As the answer, set down the lines below from the one containing "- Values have" through the one containing "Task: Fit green", exactly and inclusively, and no others.

◆ Given data ◆
•••••

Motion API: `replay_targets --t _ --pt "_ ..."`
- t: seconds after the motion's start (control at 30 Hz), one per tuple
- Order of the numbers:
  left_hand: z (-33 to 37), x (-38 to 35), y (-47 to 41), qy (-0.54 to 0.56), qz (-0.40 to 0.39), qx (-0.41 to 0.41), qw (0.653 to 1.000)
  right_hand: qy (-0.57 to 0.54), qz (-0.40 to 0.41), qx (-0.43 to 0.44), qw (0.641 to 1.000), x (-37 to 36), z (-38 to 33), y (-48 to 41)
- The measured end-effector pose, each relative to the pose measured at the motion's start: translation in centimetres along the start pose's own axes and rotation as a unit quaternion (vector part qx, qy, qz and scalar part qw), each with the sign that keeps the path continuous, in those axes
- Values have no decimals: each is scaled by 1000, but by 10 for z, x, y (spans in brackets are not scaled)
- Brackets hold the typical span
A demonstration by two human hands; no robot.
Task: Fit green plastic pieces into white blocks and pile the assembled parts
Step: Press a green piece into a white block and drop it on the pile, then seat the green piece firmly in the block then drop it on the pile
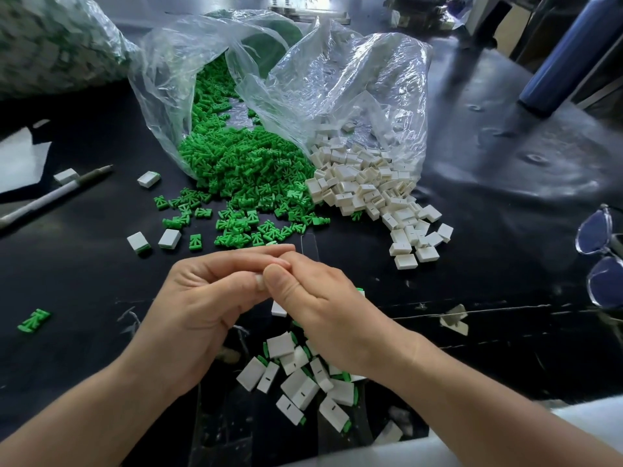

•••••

◆ Output for this task ◆
- Values have no decimals: each is scaled by 1000, but by 10 for z, x, y (spans in brackets are not scaled)
- Brackets hold the typical span
A demonstration by two human hands; no robot.
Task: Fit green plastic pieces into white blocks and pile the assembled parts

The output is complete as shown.